Creating a pronunciation consists of the following steps:
Note: You
must be connected to an installation of WebSphere Voice Server version
5.1 or higher if you want to play pronunciations.
Using the Pronunciation Builder
- Open the VoiceXML, grammar, or lexicon file containing words that
you want the speech recognition engine to recognize. All application
files must reside in a project.
- (Optional) Alternatively, without selecting a voice project or
opening a file (but with the voice project already created), you can
create pronunciations for a lexicon file, and then select the project
and create the file to contain the new pronunciations.
- Select . On the Create
New Pronunciation dialog box, select the target for the pronunciation: Recognition or Text-to-Speech
(Synthesis).
- Click Finish and follow the instructions
starting with Step 4.
- Later, when you select OK or Apply to
save the pronunciation, select the voice project and then select or
create the lexicon file in which to save the pronunciation.
- Play the default pronunciation of words in your file by selecting
a word and then selecting , or right-click
to open the pop-up menu, and select Play Pronunciation.
If the pronunciation is not correct, or if you want to create alternative
pronunciations for the word, continue with these steps.
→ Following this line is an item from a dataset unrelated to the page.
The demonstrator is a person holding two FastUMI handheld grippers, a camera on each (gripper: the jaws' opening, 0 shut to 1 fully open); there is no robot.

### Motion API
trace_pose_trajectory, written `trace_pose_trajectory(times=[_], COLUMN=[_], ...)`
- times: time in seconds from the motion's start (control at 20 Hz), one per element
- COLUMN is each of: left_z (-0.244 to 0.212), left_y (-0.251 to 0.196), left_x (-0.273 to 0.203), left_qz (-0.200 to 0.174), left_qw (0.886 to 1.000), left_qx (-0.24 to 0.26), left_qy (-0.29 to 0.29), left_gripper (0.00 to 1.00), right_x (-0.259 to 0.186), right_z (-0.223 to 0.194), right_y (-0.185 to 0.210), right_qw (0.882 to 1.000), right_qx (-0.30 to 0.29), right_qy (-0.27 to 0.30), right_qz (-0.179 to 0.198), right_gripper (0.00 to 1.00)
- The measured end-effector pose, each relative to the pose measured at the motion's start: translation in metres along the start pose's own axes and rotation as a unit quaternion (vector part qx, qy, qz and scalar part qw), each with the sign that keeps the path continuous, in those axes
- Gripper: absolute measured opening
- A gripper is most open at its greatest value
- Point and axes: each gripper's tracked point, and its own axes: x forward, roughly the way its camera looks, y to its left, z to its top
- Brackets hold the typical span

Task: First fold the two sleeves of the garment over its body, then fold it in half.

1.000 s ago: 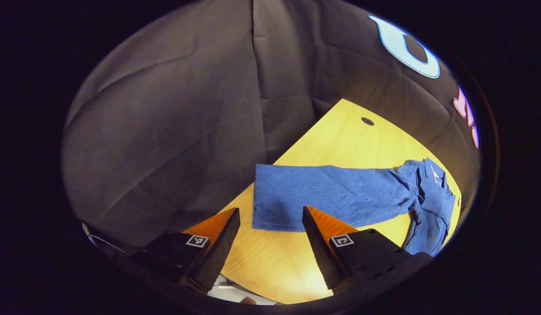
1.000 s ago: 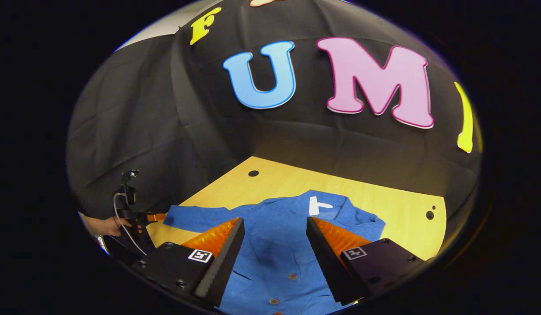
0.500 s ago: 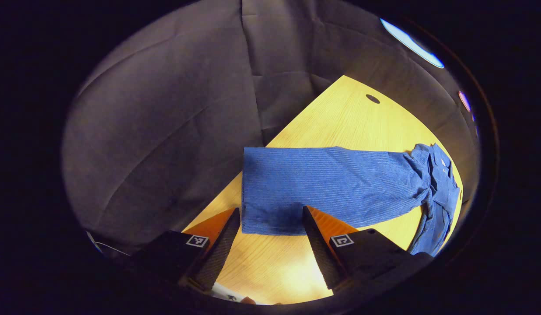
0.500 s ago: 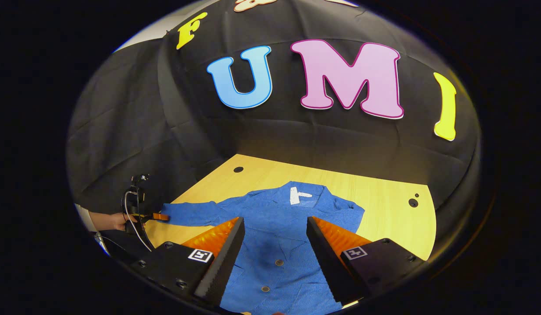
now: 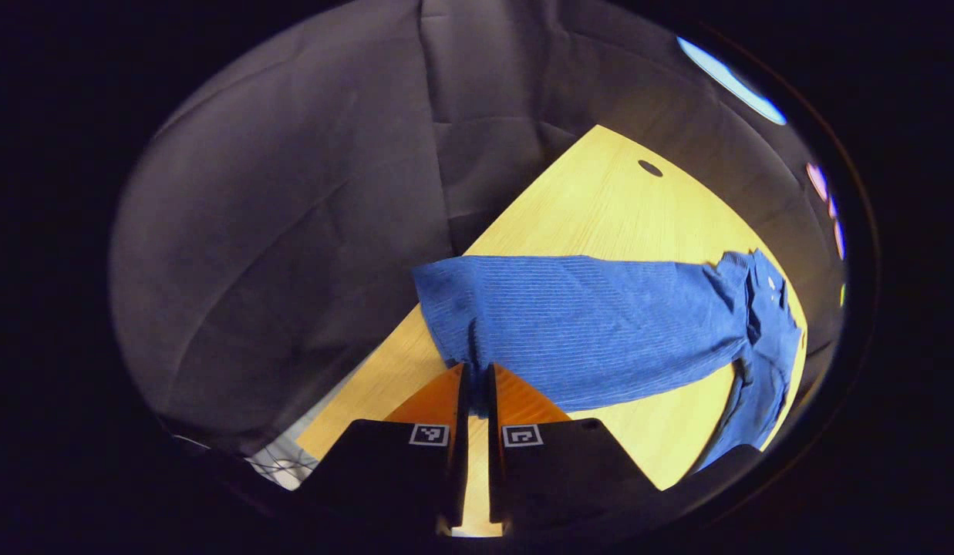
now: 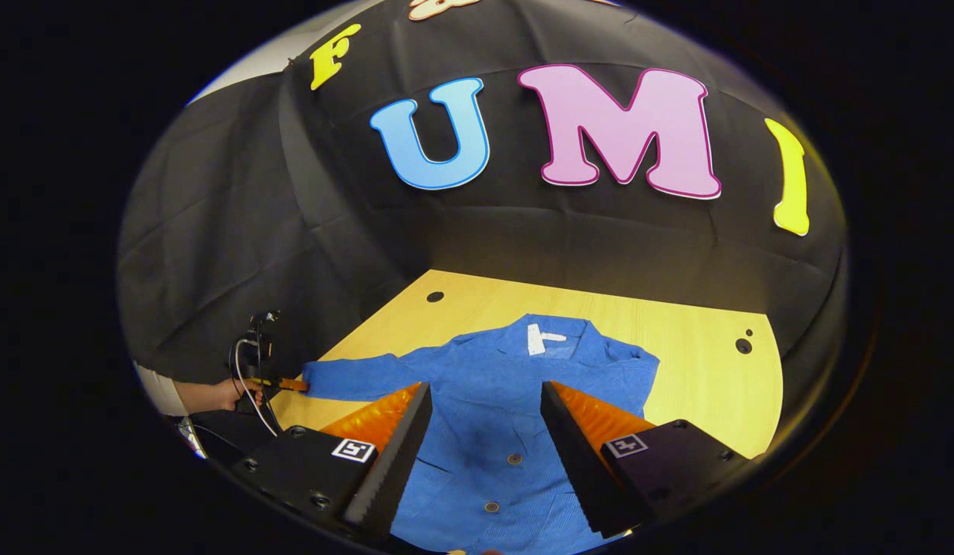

You might
also want to find words that need pronunciations before you continue.
- Open the Pronunciation Builder window using one of the following
methods:
- In a grammar or VoiceXML file in the source editor:
- From the Pronunciation menu, click Compose
Pronunciations.
- In the Unknown Pronunciation view (tab
on lower left-hand panel of grammar or VoiceXML files), click a word
to select it, right-click to open the pop-up menu, and click Compose
Pronunciations.
- Select a word in the editor, right-click to open the pop-up menu,
and click Compose Pronunciations.
- In a lexicon file:
- From the Pronunciation menu, click Compose
Pronunciations.
- Select a word in the editor, right-click to open the pop-up menu,
and click Compose Pronunciations.
- If you started by selecting a word in a source editor, the selected
word appears in the Word text box. Type new words or spellings in
the Word text box, and click Get Default Pronunciation.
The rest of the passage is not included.